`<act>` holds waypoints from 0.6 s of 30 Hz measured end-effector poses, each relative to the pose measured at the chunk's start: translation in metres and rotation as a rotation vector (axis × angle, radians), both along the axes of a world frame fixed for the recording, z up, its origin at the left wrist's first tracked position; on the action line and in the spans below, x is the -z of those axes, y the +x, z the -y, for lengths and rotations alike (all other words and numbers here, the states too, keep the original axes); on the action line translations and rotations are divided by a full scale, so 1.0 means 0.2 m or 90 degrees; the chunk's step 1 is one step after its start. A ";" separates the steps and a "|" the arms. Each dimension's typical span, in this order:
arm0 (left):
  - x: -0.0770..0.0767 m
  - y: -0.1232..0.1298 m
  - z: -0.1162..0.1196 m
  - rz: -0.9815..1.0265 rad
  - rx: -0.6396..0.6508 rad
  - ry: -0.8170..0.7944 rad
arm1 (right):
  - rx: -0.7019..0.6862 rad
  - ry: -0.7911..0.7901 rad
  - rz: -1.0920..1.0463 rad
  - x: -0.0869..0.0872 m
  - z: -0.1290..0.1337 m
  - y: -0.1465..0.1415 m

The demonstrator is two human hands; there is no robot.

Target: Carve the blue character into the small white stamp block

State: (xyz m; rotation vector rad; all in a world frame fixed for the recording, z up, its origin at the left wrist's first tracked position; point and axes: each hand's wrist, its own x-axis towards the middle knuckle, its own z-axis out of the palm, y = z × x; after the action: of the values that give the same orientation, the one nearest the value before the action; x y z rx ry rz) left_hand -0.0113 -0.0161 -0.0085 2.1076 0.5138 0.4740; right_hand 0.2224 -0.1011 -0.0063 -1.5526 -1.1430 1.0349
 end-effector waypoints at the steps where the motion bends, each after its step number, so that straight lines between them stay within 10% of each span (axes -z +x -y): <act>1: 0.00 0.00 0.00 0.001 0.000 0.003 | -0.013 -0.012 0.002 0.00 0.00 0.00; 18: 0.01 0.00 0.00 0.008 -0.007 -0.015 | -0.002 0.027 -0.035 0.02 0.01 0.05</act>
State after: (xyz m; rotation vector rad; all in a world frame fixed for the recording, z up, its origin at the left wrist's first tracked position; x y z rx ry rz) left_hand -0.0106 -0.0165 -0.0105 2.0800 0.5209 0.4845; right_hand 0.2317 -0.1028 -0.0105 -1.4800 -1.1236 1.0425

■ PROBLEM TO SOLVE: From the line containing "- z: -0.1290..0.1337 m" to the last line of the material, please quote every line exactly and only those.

■ RESPONSE TO THE EXERCISE:
  - z: -0.1290..0.1337 m
  - y: -0.1465..0.1415 m

The demonstrator is two human hands; there is no robot.

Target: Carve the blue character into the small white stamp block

State: (xyz m; rotation vector rad; all in a world frame fixed for the recording, z up, its origin at the left wrist's first tracked position; point and axes: each hand's wrist, its own x-axis towards the middle knuckle, its own z-axis out of the palm, y = z × x; after the action: of the values that give the same orientation, the one nearest the value before the action; x y z rx ry rz) left_hand -0.0113 -0.0161 -0.0085 2.1076 0.5138 0.4740; right_hand 0.2224 -0.1011 -0.0063 -1.5526 -1.1430 1.0349
 end-effector waypoints at the steps where the motion bends, each after its step number, so that straight lines between them stay within 10% of each span (axes -z +x -y): <act>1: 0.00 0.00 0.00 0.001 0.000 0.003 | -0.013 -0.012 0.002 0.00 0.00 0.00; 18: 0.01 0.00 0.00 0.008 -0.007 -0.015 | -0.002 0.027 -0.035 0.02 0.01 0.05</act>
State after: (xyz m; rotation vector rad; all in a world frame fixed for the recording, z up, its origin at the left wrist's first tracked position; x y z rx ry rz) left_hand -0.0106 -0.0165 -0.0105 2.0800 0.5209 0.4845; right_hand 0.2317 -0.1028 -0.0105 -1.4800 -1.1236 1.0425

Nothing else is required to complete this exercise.